Professor Griffin qualified in medicine in 1978 from the University Newcastle upon Tyne medical school. He became a Fellow of the Royal College of Surgeons of Edinburgh and was awarded the prestigious Welcome Surgical Training Scholarship in 1983. He received his certificate of accreditation for higher surgical training in 1988 and received his doctor of medicine in 1989. From his early days of training, his goal was always to improve outcomes for patients who suffered from esophageal and gastric cancer, and he spent his final year of training at the Prince of Wales Hospital at the Chinese University of Hong Kong, China, studying esophageal cancer surgery and complex interventional endoscopy.

He was appointed consultant upper gastrointestinal (GI) surgeon in Newcastle and professor of gastrointestinal surgery at the University of Newcastle upon Tyne in 2000. In the U.K., he developed a unique and novel approach to the treatment of esophagogastric malignancies and a whole improved skill set for surgical training in this area.
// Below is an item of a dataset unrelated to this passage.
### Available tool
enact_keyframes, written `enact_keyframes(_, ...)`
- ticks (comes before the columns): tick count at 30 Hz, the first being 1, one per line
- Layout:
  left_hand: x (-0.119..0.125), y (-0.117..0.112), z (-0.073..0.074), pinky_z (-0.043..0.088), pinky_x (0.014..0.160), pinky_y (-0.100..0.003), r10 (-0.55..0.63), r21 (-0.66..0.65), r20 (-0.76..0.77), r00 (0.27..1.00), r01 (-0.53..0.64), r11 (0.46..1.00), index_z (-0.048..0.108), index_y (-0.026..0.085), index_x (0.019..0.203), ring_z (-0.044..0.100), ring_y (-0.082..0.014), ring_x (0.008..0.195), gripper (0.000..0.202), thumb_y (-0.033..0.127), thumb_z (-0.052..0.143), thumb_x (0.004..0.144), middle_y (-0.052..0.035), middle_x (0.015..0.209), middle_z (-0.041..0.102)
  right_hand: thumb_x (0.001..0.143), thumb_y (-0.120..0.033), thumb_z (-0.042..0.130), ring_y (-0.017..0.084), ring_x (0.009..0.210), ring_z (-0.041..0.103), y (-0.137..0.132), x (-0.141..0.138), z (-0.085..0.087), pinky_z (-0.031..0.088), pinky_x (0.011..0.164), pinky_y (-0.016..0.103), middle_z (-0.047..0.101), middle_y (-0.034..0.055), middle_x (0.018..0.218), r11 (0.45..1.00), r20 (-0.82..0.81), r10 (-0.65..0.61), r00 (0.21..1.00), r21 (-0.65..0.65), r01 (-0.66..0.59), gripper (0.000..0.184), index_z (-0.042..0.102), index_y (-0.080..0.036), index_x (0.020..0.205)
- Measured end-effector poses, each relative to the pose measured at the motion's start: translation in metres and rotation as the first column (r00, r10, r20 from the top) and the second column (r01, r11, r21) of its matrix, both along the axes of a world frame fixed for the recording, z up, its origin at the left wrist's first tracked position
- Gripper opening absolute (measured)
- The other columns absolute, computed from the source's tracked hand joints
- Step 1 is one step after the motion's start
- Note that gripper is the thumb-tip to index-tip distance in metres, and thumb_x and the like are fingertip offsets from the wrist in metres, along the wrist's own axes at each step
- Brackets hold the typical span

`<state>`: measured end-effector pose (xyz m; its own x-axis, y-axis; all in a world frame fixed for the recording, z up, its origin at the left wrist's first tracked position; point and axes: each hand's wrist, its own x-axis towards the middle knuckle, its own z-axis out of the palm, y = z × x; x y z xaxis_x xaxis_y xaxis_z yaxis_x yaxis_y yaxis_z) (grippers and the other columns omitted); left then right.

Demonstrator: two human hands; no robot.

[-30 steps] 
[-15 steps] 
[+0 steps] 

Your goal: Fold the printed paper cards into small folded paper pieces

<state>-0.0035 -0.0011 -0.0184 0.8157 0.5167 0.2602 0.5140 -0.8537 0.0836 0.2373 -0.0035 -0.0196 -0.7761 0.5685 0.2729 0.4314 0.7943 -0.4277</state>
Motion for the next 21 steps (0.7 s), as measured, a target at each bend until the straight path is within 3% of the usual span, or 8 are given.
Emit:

These new radical and innovative treatment options took hold, and soon the Northern Oesophagogastric Cancer Unit, which was set up in 1990, had developed into the largest-volume unit in Europe and North America.

Previously, only 2 percent of patients had lived for more than five years post curative treatment, but this figure dramatically rose to more than 50 percent at Newcastle over the subsequent 25 years. At the outset in 1990, Professor Griffin set up the first multidisciplinary team meeting in the U.K. for esophagogastric malignancies, and it was subsequently rolled out across the country.

Professor Griffin became known for his revolutionary approach to treating esophagogastric cancer and championing the cause of specialization and was instrumental in the improving outcomes program for upper GI cancer by encouraging and spearheading the centralization of services in the U.K., which led to him being awarded the Order of the British Empire (OBE) by Her Majesty The Queen in 2013 for his services to cancer treatment.

After 30 years of clinical practice as a consultant esophagogastric surgeon at the Royal Victoria Infirmary in Newcastle upon Tyne, he left clinical practice to become president of the Royal College of Surgeons of Edinburgh. His passion throughout his clinical career was communication with patients and their families, and he has lectured and run courses to help clinicians across the specialties improve the messages they convey. He contributed significantly to the published literature on upper GI cancer and surgical education and was awarded Honorary Fellowships in the Royal College of Physicians and Surgeons of Glasgow, the Royal Colleges of Surgeons in Ireland, the College of Surgeons of Sri Lanka, and the Association of Surgeons in India in 2019. Most recently, he was recognized with honorary fellowship by the Royal Australasian College of Surgeons.

During his presidency, he has acknowledged the deeply difficult and worrying time within the National Health Service as well as the huge financial pressures and the difficult decisions they have had to face. He has ensured that the Royal Colleges remain on course throughout the challenging last 18 months of the coronavirus 2019 pandemic. He has been steadfast in his belief that surgery is only as good as the next generation of surgeons and the importance of trainees to the future and the development of the surgical discipline. He has held visiting professorships in North America, Asia, Australia, and all over Europe. Above all, his commitment has been to patients and their families, those who have faced what is the great challenge of a cancer journey.